In otherwise healthy individuals, a Cytomegalovirus (CMV) infection might lead to a mild, non-specific illness. When babies are born with CMV, on the other hand, the virus can cause a range of complications, including organ dysfunction, microcephaly, sensorineural hearing loss, inflammation of the retina and even death. Although babies born with congenital CMV can remain asymptomatic for the rest of their lives, CMV infection can also lead to developmental disabilities or movement disorders. Even children that do not present with any symptoms at birth are at risk of hearing loss. CMV is transmitted through bodily fluids, and so can be passed to pregnant mothers by sharing utensils, sexual contact or by kissing their own infants or other children on the lips. Up to the age of five, children are particularly infectious. The majority of us have previously had a CMV infection, but, after age five, we are less likely to pass it on to each other. Congenital CMV infection occurs when the virus circulates in the mother’s blood and crosses through the placenta to infect the developing foetus.
“The benefits of using the Simplexa assay are its ease of use for a minimally trained technician, and its hour-long turnaround time.”
This typically happens when a pregnant woman is infected with CMV for the first time (leading to a foetal infection rate of 30–35%), or the virus is reactivated during pregnancy (1.1–1.7% foetal infection rate).

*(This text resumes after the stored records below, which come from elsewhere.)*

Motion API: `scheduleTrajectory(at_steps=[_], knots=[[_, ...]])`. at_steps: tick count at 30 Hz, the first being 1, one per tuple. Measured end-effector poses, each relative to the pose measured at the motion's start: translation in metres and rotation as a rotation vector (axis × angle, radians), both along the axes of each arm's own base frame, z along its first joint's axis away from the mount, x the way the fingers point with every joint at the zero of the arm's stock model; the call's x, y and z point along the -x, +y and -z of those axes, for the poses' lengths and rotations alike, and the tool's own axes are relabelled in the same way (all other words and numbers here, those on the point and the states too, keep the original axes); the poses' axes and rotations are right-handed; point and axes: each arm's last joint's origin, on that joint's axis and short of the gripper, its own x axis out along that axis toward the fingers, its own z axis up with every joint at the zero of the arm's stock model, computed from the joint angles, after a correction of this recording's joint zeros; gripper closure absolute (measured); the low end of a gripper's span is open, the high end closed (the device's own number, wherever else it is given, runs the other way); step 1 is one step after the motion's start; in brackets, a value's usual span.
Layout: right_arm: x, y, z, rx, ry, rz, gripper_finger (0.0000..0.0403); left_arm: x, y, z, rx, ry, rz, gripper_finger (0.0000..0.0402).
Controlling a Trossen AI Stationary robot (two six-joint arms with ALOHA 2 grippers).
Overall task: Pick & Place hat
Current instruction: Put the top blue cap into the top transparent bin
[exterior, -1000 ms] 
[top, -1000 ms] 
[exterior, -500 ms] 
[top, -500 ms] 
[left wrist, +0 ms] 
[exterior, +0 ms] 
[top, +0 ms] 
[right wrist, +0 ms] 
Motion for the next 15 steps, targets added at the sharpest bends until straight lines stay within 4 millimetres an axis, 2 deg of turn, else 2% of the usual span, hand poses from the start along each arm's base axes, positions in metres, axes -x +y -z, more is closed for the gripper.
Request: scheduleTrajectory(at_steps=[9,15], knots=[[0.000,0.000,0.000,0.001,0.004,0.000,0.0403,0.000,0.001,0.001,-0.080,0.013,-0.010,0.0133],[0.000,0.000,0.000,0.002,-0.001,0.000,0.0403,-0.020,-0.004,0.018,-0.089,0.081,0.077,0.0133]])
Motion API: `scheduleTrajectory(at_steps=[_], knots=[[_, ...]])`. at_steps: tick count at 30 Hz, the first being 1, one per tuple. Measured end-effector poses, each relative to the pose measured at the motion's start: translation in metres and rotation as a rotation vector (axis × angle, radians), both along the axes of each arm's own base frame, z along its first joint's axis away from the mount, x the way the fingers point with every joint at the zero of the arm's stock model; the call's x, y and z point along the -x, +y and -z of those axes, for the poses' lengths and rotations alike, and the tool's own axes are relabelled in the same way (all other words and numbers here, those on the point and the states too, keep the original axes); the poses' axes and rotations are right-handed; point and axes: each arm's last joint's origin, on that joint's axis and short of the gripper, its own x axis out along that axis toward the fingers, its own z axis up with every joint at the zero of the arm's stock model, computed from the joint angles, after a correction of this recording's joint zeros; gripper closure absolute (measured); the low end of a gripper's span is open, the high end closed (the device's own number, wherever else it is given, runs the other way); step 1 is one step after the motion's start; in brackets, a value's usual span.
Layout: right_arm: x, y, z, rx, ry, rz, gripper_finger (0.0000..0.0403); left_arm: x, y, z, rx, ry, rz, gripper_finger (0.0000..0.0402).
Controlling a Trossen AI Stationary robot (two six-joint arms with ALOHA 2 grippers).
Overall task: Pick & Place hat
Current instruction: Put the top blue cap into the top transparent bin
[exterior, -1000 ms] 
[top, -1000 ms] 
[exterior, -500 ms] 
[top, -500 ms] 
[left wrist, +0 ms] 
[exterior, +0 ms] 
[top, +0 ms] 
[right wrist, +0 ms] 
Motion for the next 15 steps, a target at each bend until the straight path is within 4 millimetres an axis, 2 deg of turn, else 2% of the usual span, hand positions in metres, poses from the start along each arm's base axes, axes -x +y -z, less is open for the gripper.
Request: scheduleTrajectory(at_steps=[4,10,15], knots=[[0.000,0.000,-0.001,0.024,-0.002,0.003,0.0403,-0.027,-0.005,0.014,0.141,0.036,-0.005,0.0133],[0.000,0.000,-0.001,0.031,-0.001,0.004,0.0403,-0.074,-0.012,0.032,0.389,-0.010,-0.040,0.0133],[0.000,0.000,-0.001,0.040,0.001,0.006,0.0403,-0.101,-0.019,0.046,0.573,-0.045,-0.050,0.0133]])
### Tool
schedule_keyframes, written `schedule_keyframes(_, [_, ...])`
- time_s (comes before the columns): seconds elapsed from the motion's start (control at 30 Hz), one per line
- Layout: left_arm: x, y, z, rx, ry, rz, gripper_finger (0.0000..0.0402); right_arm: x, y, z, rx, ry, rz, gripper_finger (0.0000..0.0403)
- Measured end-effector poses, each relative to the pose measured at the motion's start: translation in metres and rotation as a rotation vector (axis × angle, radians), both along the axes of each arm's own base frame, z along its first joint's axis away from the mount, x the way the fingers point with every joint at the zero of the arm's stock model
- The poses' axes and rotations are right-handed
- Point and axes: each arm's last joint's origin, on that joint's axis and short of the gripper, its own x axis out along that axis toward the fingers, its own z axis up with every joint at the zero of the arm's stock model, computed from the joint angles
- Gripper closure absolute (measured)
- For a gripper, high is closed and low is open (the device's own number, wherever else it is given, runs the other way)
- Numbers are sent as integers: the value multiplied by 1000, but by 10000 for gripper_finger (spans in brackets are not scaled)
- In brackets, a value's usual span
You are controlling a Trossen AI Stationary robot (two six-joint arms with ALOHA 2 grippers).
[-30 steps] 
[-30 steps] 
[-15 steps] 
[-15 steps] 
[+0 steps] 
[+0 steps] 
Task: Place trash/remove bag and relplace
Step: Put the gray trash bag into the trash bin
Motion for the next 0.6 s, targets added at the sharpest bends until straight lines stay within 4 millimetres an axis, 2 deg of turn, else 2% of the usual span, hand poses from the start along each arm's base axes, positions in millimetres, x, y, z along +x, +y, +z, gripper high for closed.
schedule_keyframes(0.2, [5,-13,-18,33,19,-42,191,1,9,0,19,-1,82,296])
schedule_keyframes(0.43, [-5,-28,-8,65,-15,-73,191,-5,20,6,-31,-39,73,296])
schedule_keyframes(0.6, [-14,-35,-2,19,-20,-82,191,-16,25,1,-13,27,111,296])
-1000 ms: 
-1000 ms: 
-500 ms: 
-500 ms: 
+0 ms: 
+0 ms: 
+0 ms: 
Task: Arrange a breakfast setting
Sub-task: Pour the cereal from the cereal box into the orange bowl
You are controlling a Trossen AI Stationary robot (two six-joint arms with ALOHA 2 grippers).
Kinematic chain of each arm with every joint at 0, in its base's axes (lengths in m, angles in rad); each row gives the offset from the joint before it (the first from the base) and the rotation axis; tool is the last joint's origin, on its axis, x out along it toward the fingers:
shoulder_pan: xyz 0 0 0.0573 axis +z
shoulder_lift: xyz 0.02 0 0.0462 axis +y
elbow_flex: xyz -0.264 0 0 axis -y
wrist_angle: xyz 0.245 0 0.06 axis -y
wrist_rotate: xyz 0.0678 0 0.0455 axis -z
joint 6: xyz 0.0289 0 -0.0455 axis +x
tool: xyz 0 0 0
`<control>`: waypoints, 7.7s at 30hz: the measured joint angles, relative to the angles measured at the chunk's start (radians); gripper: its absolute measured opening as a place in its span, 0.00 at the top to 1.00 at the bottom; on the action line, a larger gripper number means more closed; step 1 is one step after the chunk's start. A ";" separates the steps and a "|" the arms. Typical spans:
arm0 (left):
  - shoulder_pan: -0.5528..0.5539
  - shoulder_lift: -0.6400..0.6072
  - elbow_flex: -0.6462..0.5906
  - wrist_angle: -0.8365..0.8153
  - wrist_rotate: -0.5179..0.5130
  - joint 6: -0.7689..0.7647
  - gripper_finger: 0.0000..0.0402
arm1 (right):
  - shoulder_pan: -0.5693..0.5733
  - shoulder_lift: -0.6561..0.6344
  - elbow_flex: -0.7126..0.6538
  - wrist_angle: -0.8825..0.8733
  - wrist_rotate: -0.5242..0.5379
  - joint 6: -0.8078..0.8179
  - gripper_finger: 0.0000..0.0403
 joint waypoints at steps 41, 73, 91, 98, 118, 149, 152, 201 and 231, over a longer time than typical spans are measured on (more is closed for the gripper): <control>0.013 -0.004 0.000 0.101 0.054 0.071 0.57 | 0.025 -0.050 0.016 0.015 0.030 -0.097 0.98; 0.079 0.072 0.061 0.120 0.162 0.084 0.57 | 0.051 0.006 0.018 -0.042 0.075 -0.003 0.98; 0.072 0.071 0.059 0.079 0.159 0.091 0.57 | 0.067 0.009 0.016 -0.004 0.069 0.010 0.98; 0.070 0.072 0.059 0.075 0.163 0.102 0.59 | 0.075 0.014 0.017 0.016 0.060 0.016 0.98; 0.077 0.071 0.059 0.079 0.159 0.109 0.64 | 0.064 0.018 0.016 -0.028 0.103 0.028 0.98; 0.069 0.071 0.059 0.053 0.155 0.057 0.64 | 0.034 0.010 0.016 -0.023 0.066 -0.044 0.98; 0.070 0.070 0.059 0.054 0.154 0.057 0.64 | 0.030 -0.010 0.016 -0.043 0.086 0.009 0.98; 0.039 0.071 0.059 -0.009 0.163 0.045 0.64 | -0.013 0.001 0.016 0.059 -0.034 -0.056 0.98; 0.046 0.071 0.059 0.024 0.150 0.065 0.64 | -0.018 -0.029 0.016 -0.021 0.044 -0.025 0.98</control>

The virus is present in relatively high levels in urine, making it the sample of choice for testing babies for the virus, but it is not easy to get urine from newborns. The other relevant sample type is saliva, but, although it’s easier and more convenient to swab a baby’s mouth, saliva could lead to a ‘false positive’ result if the child is breastfeeding, as the virus detected may be from the mother if she is shedding CMV in the breast milk.
No US screening
In the US, there is no federal legislation to do any kind of universal screening. This is frustrating because CMV infection in neonates is more prevalent than the 29 other metabolic and endocrine disorders in the recommended US newborn screening panel, and CMV is the most common congenital infection worldwide.
The one FDA-cleared test on the market only uses dry saliva swabs. DiaSorin Molecular’s Simplexa congenital CMV Direct can test both saliva and urine, covering the primary and confirmatory modalities of the test. The benefits of using the Simplexa assay are its ease of use for a minimally trained technician and its hour-long turnaround time. DiaSorin has developed the test so that users can choose either a saliva swab or a urine specimen to assess babies under three weeks of age. For saliva, the company has demonstrated clinical study performance of 94.1% positive predictive agreement, and a negative predictive agreement of 99.7%. For urine, the performance result was positive predictive agreement of 95.3%, and a negative predictive agreement of 99.9%.
The high negative predictive agreement for the test means that if the sample is negative, clinicians can have high confidence that the baby does not have CMV.
Symptomatic of the problem
In the US, the congenital CMV rate is about 0.5% or 0.6% of all births, but only 10% of those babies are symptomatic. For the other 90%, if you don’t test for it, you don’t know they have CMV infection at birth. Molecular testing is appropriate because it can detect active infections in a very sensitive way; DiaSorin Molecular’s test can detect down to around 500 viral copies per millilitre. CMV antibody testing, on the other hand, would identify antibodies passed along from the mother in utero.
It is estimated that identifying one case of CMV with universal molecular screening of all newborns would cost $2,000 to $10,000. With targeted screening, that cost falls to between $500 to $2,800 per birth. In contrast, the cost of supporting a baby with congenital CMV through only the first four years of its life is estimated at $300,000. While policies and mandates for universal or targeted screening are still being justified, the kit available from DiaSorin Molecular has made testing easier and more accessible.